🆔 New format for ARC/APRC number is not accepted--testing and reporting thread

I respect that.

As for me, I personally felt having to pay a deposit or get a guarantor, when locals didn’t, was an admission that I was a second class resident. Especially because at that time, when I was shopping for providers, I had been a permanent resident with a seven-year history of contributing to Taiwan’s economy and tax coffers.

Since there were other options out there I chose one of those . I’ve never felt like a “lesser” during the seven years I’ve been a customer of Taiwan Mobile.

Anyway, whenever I need to change to the new ARC number I hope I don’t run into the hassles that you have. Very frustrating!


Changing the ID number makes it easier for foreigners to participate in society and business. But these foreigners just keep complaining… \s

My theory is that they initially wanted to unify the ID numbers with the Taiwanese ones, received some backslash and what they ended up with was some sort of “compromise” (read: The numbers get a bit more similar, but one can still tell them apart from the citizens ID numbers)…
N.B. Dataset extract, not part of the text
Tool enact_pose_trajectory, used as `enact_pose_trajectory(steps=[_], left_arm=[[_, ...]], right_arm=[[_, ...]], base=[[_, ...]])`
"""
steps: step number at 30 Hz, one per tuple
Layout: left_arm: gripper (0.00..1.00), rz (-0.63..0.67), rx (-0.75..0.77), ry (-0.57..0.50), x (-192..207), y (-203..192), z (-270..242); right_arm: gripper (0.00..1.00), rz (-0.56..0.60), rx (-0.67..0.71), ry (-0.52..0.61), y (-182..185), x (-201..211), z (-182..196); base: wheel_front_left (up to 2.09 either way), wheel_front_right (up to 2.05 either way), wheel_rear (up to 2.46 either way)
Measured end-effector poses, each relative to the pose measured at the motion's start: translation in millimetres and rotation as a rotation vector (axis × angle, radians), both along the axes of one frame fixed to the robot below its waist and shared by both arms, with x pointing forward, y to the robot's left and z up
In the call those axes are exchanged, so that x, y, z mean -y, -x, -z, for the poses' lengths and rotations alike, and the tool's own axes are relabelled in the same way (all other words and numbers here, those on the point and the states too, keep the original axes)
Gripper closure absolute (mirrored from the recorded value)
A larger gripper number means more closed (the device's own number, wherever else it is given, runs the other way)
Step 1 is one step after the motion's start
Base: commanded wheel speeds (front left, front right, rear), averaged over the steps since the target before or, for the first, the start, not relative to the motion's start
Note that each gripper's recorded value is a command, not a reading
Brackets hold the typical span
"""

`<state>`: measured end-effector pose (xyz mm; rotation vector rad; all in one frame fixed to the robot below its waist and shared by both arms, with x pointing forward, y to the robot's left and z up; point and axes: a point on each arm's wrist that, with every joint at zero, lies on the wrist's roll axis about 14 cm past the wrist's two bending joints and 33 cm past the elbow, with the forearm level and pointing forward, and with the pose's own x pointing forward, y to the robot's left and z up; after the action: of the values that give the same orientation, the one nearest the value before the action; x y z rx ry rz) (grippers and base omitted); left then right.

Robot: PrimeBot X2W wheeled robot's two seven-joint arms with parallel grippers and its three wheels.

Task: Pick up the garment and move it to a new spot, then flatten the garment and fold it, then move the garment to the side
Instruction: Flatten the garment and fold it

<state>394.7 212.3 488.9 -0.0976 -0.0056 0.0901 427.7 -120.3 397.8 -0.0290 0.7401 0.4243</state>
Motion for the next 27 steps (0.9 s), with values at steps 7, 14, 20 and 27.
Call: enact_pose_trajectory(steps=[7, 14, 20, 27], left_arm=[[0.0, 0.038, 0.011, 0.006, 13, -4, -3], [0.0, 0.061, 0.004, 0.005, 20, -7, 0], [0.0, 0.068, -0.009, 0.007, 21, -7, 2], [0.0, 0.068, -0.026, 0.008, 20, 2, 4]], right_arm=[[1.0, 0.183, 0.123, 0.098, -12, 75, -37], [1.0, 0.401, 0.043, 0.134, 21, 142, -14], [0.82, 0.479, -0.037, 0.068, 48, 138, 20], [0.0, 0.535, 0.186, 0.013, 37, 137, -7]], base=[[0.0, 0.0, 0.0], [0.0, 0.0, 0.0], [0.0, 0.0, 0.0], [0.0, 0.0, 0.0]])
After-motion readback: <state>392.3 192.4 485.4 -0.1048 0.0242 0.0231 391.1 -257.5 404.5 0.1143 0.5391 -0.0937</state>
It all sounds like a horrible mess, with no discernable gains for us.



I agree.

While the switch has been relatively painless (apart from having to explain the situation to a clueless Taiwan Post Office/Bank teller, waiting a few hours at another bank to update my credit card – which no longer supports automatic payments, updating my scooter insurance information, being forced to get a new NHI card – which doesn’t function and doesn’t have my vaccination stickers – despite clear instructions that a new card wasn’t necessary, etc.) I can discern no way in which the change has improved or simplified my life in any way.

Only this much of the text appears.